Both officers nodded, and he shook their hands. Josie stood, walking them to the door where she thank
ed them, closing the door quietly and engaging the lock. She didn’t turn her head in the direction of the kitchen, and Zach didn’t blame her. She stood against the door for a moment before wrapping her arms around herself and walking slowly toward where he stood in the doorway of the living room. Their eyes snagged and she looked away. The air in the room suddenly felt different, a strange awkwardness falling over the moment.
“Can I, ah, get you something?” he asked. “Water? Tea?” It felt sort of odd to offer her something from her own house, but he couldn’t imagine she was eager to go back in the kitchen at the moment.
“I’d love some tea,” she murmured. “If you don’t mind.”
“I don’t mind.”
“Thank you. The tea is in the upper cabinet to the right of the sink, and the mugs are to the left of the refrigerator. Join me in a cup if you’d like.”
He nodded and went into the kitchen where he studiously kept his gaze on the task at hand, heating water in the microwave, locating the tea bags in the cabinet, and opening a couple of drawers until he found the spoons. “Do you take anything in your tea?” he called.

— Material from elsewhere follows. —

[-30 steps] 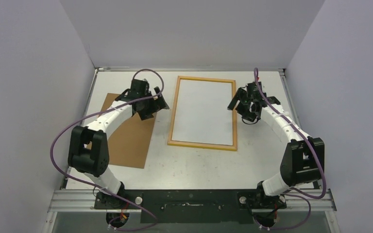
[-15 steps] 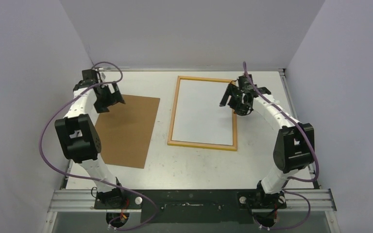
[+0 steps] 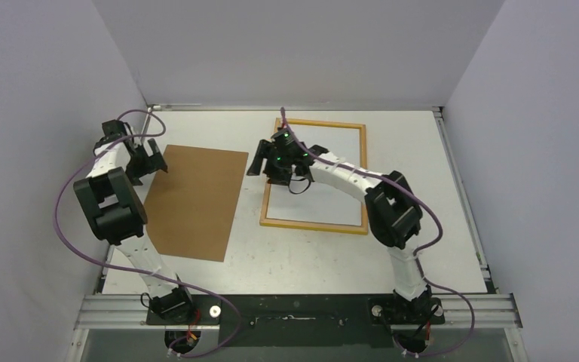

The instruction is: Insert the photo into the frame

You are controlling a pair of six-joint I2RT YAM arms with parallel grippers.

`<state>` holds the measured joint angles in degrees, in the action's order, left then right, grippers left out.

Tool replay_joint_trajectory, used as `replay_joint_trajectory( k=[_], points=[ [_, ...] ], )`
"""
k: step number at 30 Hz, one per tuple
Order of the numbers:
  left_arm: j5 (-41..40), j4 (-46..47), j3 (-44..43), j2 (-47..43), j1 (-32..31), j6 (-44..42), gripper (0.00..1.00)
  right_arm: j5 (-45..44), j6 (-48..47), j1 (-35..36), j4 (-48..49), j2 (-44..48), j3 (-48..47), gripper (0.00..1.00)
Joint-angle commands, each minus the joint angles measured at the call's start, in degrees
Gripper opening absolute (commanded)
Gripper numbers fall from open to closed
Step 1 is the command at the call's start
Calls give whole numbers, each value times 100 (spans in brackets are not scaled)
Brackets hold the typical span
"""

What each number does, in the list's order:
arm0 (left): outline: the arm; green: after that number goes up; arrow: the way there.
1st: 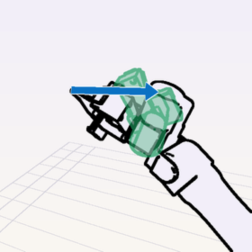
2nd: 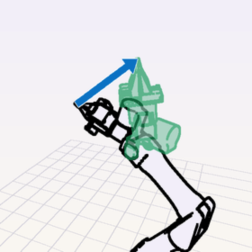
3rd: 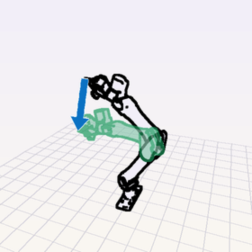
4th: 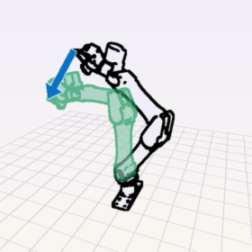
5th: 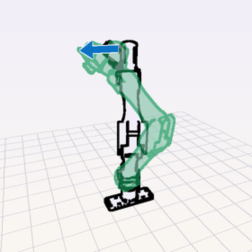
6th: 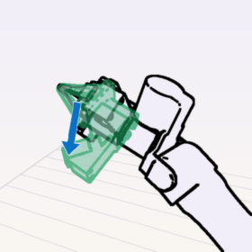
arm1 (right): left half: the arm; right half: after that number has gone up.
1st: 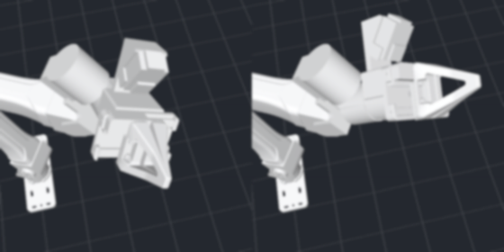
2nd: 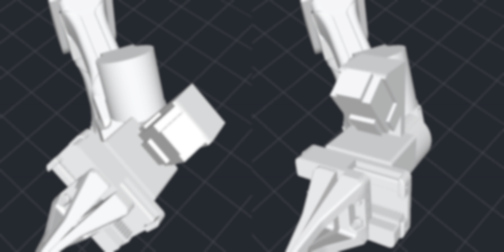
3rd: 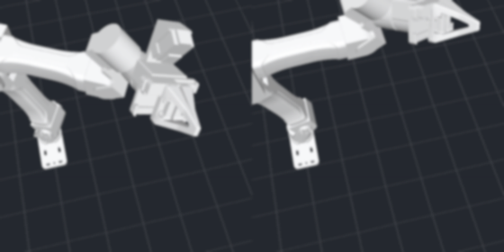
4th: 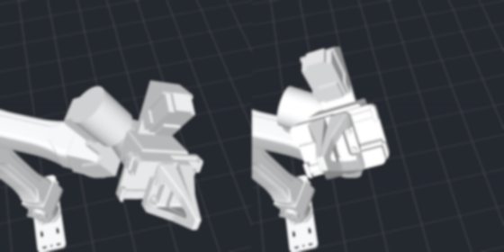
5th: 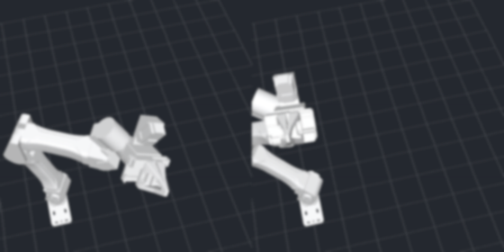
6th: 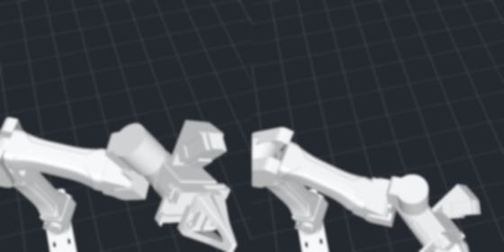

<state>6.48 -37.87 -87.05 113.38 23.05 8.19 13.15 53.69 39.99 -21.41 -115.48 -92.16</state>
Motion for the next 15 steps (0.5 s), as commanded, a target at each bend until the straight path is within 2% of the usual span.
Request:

“A splash of milk,” she called back.
He added milk and then carried both steaming mugs back to the living room, along with a box of cookies held under his arm that he’d found in her pantry. She was back in the same spot she’d been sitting in when he’d arrived, and he sat next to her as he’d done before, putting the mugs and the box of cookies on the coffee table in front of them. He picked up her mug and handed it to her. “I hope I made it right.”
She smiled. “I don’t think you can mess up tea.”
“I wouldn’t be so sure. It’s a running joke in my family that I can’t boil water.”
Josie laughed softly and his stomach did a little flip. Damn odd time to feel a shot of physical attraction but there it was. Uncomfortable with his reaction to this woman under the circumstances, he took a drink of the hot liquid. It burned his mouth and he struggled to swallow it down rather than spit it out. She was watching him with obvious amusement as she took a tentative sip.